Configuration Management (CM)

Definition of Configuration Management (CM)

Configuration Management (CM) is a continuous process of recording and maintaining consistent and reliable records pertaining to an organization's hardware and software composition, including software version control and hardware updates.[1]

Configuration Management is typically identified with managing the software configurations of network devices. It addresses the following kinds of practical questions: What features are to be enabled? What addressing and routing configurations will be supplied? How will the configuration be maintained? How will a configuration be restored? However, configuration management also covers several other topics. These include:

  • Inventory Management: Inventory Management consists of tracking network devices and their attributes (e.g. chassis, cards, interface types, serial numbers, hardware revisions, etc.).
  • Change Management: Change Management encompasses the tracking of changes to the network, its devices and services, from request through planning, engineering, approval, implementation and operational hand-off.
  • Provisioning Management: Provisioning management is the configuration of network devices to enable or disable network services. Provisioning can be as simple as network operators logging into network devices to modify configurations. Provisioning might also consist of implementing vendor, third-party, or homegrown applications capable of taking higher-level input.[2]
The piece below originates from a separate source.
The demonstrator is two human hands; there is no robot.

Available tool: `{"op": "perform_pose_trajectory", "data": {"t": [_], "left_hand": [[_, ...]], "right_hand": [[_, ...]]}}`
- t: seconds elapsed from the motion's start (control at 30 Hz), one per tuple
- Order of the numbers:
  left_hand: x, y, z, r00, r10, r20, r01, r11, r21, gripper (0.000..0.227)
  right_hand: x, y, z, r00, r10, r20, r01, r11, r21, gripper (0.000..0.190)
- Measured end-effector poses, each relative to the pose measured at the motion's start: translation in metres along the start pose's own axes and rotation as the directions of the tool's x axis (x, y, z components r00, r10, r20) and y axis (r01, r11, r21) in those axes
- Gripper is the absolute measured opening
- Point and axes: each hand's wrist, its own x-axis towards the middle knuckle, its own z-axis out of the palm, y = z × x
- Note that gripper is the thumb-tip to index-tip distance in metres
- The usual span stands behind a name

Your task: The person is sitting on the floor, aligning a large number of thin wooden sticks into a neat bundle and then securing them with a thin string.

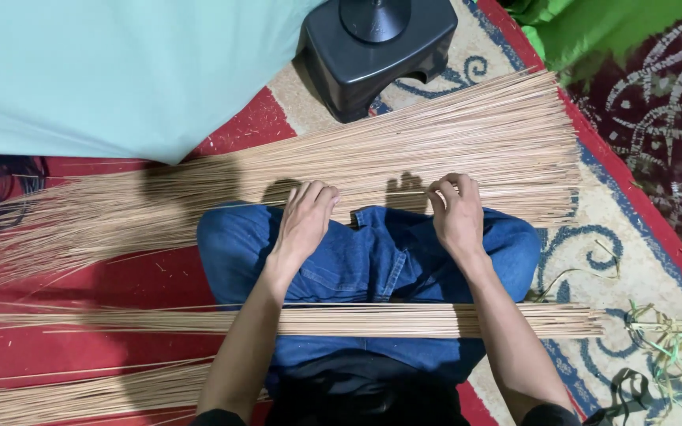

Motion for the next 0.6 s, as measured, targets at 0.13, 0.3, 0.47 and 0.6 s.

Configuration management (CM) is a governance and systems engineering process for ensuring consistency among physical and logical assets in an operational environment. The configuration management process seeks to identify and track individual configuration items (CIs), documenting functional capabilities and interdependencies. Administrators, technicians and software developers can use configuration management tools to verify the effect a change to one configuration item has on other systems. Configuration management is one of the operational processes identified in the IT Infrastructure Library (ITIL) service management framework, although an enterprise need not adopt the ITIL framework to perform configuration management. Configuration management is referred to as Service Asset and Configuration Management in ITIL V3. For a configuration management system to operate, it needs some form of mechanism in which to store the information it governs. Originally, this was called the configuration management database (CMDB); ITIL V3 introduced the concept of a configuration management system (CMS) to replace the CMDB. The CMDB promotes a concept of a singular monolithic repository, while the CMS provides a conceptualized system of CMDBs that act together to support the needs of this governance process. Both demonstrate advantages over a static configuration management spreadsheet or text file that requires significant manual upkeep and cannot integrate base workflows and best practices. Every service management tool is deployed with a supporting data repository. Without the governance process of configuration management validating its contents, the repository is simply an operational database with unverified data, not a CMDB or CMS. Automated configuration audit and verification components entitle a repository to be leveraged as an authorized gold source of assets. A manual audit is also possible. A configuration management process and its supporting repository, CMDB or CMS, face the challenge of overlapping and contradicting data from sources across the enterprise. The configuration management plan must include a way to merge and reconcile CIs to present a single point of reference or single source of truth.[3]

History of Configuration Management (CM)[4]

Configuration Management originated in the United States Department of Defense in the 1950s as a technical management discipline for hardware material items—and it is now a standard practice in virtually every industry. The CM process became its own technical discipline sometime in the late 1960s when the DoD developed a series of military standards called the "480 series" (i.e., MIL-STD-480, MIL-STD-481 and MIL-STD-483) that were subsequently issued in the 1970s. In 1991, the "480 series" was consolidated into a single standard known as the MIL–STD–973 that was then replaced by MIL–HDBK–61 pursuant to a general DoD goal that reduced the number of military standards in favor of industry technical standards supported by standards developing organizations (SDO). This marked the beginning of what has now evolved into the most widely distributed and accepted standard on CM, ANSI–EIA–649–1998. Now widely adopted by numerous organizations and agencies, the CM discipline's concepts include systems engineering (SE), Integrated Logistics Support (ILS), Capability Maturity Model Integration (CMMI), ISO 9000, Prince2 project management method, COBIT, Information Technology Infrastructure Library (ITIL), product lifecycle management, and Application Lifecycle Management. Many of these functions and models have redefined CM from its traditional holistic approach to technical management. Some treat CM as being similar to a librarian activity, and break out change control or change management as a separate or stand alone discipline.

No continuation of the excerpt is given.